Del fuego en la mirada al frío de su última pelea contra la indiferencia del Estado
-Por: Marialis Hamburger
Por las calles medio pavimentadas y arenosas de Santa Cecilia un barrio ubicado al sureste de la capital sucreña, una figura encorvada por los años aún se mueve con el andar de un boxeador que nunca dejó de esquivar los golpes de la vida.
José Ramón Hernández Jaraba, o como lo bautizó la calle, «Kid Cascarita», tiene 74 años y un historial de 150 peleas, de las cuales ganó 149. En el cuadrilátero, su cuerpo pequeño pero firme resistía los embates de rivales imponentes.
Hoy, el verdadero combate se libra fuera del ring, en una casa azul con rejas negras no tan altas, aferrada al borde de un arroyo, donde se amontonan partes de camas, puertas y maderas que, aunque parecen escombros, reflejan el oficio que aún lo sostiene: la ebanistería.
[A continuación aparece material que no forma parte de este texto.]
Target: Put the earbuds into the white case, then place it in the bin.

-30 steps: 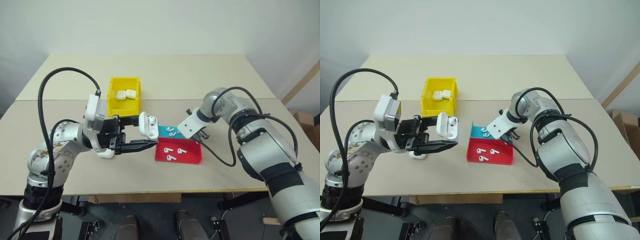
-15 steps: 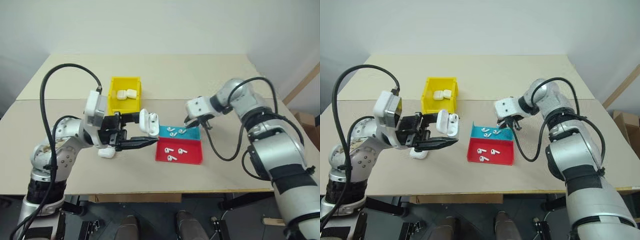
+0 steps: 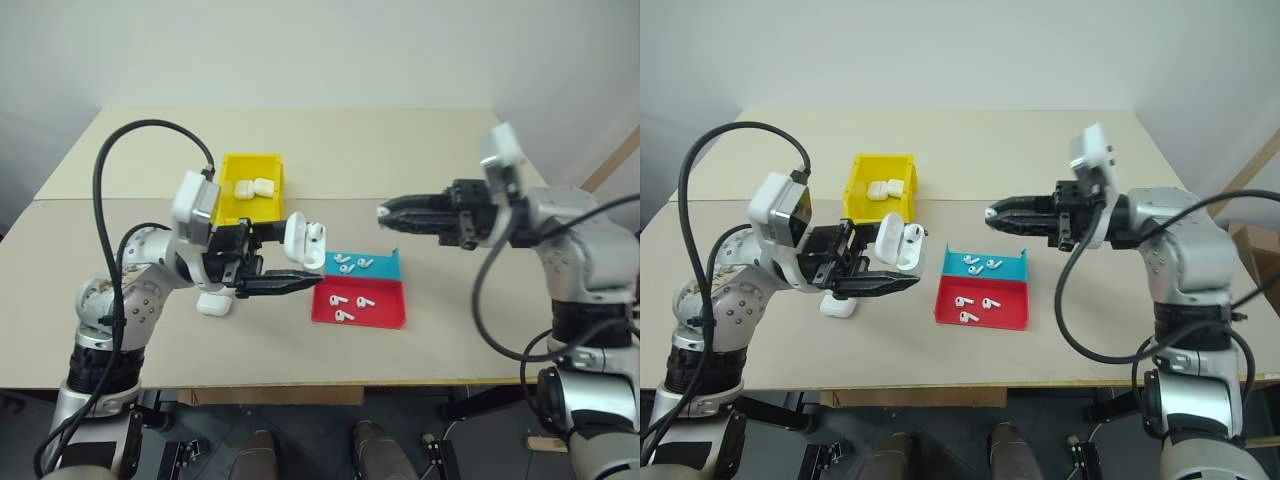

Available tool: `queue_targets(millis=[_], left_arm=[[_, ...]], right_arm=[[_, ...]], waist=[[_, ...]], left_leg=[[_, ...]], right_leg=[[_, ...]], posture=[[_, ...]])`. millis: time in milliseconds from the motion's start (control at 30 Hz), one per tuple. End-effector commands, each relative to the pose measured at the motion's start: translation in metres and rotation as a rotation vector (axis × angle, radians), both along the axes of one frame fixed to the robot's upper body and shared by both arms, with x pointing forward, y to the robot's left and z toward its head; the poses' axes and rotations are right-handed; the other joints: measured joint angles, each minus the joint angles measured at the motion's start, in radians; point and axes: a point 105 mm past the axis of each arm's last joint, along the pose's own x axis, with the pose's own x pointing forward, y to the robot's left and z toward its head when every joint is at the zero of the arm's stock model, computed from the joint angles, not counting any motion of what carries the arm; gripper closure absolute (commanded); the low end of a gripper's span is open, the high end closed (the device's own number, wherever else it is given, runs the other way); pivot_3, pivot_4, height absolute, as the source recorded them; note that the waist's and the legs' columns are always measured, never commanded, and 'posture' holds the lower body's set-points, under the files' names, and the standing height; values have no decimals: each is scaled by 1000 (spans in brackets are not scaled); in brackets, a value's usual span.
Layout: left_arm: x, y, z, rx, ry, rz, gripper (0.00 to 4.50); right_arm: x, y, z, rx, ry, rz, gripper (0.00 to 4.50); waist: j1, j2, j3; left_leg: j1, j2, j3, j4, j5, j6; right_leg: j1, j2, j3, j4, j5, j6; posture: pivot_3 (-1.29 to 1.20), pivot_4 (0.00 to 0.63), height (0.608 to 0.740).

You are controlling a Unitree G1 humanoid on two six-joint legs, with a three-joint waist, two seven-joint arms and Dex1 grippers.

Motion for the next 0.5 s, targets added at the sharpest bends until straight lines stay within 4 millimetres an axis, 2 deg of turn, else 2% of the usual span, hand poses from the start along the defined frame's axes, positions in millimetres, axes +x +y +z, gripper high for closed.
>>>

Su historia comienza en Galeras, pero su camino lo llevó temprano a Sincelejo. Nunca conoció a sus padres biológicos. A los siete años fue adoptado por Elvira Jaraba y Francisco Hernández Arroyo, quienes le enseñaron que la vida se defiende como en una pelea a 12 asaltos. La pobreza fue su primera rival y la venció con manos curtidas de trabajar, primero vendiendo mamón en las calles, luego tallando madera como ebanista.
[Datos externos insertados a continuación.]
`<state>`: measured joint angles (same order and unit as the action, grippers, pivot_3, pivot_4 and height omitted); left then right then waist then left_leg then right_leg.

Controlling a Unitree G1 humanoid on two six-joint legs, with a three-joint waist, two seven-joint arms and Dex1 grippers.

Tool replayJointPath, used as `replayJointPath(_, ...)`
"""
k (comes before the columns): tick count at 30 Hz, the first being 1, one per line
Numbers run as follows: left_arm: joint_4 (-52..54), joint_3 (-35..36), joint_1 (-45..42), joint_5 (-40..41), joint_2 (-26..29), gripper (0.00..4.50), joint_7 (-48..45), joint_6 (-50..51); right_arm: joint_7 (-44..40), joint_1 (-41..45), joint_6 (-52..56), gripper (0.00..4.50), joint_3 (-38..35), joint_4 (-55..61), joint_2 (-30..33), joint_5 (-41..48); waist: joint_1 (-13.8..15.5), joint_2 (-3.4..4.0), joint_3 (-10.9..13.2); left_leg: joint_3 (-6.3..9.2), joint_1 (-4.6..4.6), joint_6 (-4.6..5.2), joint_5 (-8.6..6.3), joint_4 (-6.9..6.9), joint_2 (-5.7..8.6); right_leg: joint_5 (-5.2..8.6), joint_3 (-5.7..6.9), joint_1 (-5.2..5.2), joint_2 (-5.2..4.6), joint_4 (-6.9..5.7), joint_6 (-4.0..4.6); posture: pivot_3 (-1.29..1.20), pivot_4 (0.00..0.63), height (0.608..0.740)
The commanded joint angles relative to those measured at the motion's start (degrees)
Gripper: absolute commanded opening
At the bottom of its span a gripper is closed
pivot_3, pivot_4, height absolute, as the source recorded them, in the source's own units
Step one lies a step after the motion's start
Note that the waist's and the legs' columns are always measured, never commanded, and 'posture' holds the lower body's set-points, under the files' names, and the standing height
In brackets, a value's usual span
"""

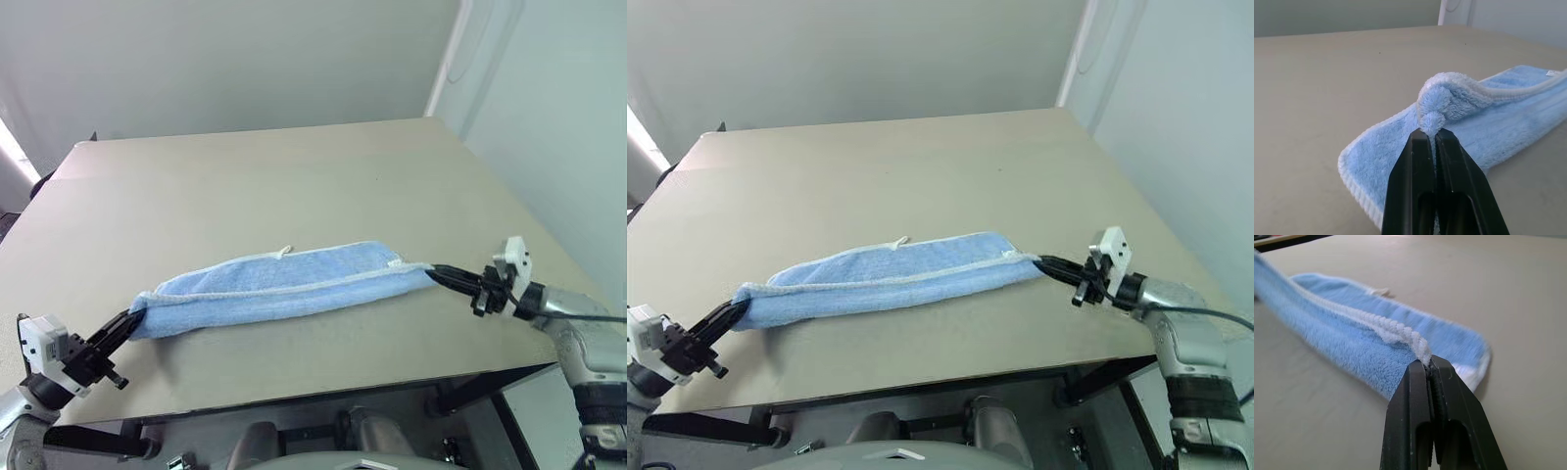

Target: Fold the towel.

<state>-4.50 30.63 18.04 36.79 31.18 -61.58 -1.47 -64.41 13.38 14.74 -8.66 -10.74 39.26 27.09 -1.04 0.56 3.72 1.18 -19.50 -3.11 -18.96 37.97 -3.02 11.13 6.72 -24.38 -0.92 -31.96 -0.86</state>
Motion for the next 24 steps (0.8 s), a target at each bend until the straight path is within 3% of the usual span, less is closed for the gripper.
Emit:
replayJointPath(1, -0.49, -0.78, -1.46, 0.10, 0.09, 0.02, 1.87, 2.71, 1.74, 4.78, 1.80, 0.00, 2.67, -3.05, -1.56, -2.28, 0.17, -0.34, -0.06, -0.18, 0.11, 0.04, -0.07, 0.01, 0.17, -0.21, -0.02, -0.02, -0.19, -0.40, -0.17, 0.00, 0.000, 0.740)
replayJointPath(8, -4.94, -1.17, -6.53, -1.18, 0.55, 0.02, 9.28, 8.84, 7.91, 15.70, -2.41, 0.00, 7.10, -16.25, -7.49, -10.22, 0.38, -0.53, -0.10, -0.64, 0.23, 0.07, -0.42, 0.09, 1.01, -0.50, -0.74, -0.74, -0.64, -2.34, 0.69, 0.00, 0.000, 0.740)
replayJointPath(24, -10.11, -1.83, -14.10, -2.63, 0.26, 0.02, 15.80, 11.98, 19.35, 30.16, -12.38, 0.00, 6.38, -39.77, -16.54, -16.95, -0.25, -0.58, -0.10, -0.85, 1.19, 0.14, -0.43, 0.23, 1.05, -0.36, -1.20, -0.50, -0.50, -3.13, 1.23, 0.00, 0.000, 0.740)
El apodo de «Cascarita» nació en esos años de vendedor ambulante. Cuando recorría las calles con una bolsa de mamones, la gente empezó a llamarlo así por la cantidad de cáscaras que quedaban regadas tras su paso. A su madre adoptiva, Elvira, no le gustaba el apodo; sentía que era una burla, un diminutivo que no reflejaba la grandeza de su hijo. Pero en los barrios de Sincelejo y Lorica, ese nombre se convirtió en un sello. «Cascarita» no era solo el niño que vendía mamón; era el muchacho que tenía hambre de grandeza y que, con los años, demostraría que su apodo quedaría grabado en la historia no solo del boxeo sucreño, sino del colombiano.
En Lorica encontró el boxeo, su destino. Su entrenador, Armando Almanza, vio en él un diamante en bruto. Rápidamente, la ciudad lo conoció como «Cascarita», el muchacho menudo que con sus puños hacía tambalear a gigantes. Su derecha era rápida, su izquierda precisa. A los 21 años, ya era un nombre en la categoría minimosca.
EL DUELO EN MÉXICO Y LA PELEA QUE NO GANÓ
Corría el año 1974 cuando la oportunidad tocó a su puerta. En unas eliminatorias panamericanas en México, representó a Colombia con la fiereza de un guerrero. Noqueó a un panameño en el primer asalto. Luego a un ecuatoriano. La final, la que definiría su destino, lo enfrentó contra un cubano. Tres veces lo lanzó a la lona. Tres veces lo vio levantarse. Cuando sonó la campana final, Cascarita alzó los brazos. Había ganado. O eso creyó. El veredicto de los jueces le arrebató el triunfo. Un fallo inexplicable. La frustración se volvió un eco en el estadio y la pelea se trasladó a las gradas. Esa noche, Cascarita aprendió que no todos los combates se ganan con los puños.
Regresó a Colombia con el deseo de seguir peleando, pero la realidad le dio un golpe más fuerte. No había dinero para entrenar, no había respaldo. El boxeo lo había exaltado y luego olvidado. Colgó los guantes y se entregó a la ebanistería, su otro arte.
Hoy, a sus 74 años, la batalla continúa. Cuatro hijos, tres nietos y una historia que pesa en su espalda como si aún llevara guantes de 8 onzas. No tiene pensión, ni ayuda del gobierno, ni de la empresa privada. Su casa, enclavada junto a un arroyo, le ha negado hasta el subsidio de vivienda. Pero en su mirada todavía hay fuego. Recuerda con orgullo a su amigo Juan Arada, el campeón mundial que le ganó a Bernardo Caraballo, y sonríe con la misma nobleza de un boxeador que nunca se dejó caer.
«La vida es así, mano. Uno pelea hasta el final», dice, con la voz ronca de quien ha gritado muchas victorias y tragado muchas derrotas.
Cascarita sigue en pie. No necesita un ring para demostrarlo. Lo que sí necesita es que alguien, en algún rincón de este país que alguna vez celebró sus golpes, le tienda la mano. Porque las glorias deportivas no deberían vivir en el olvido. Porque ningún campeón merece pelear su última batalla en soledad.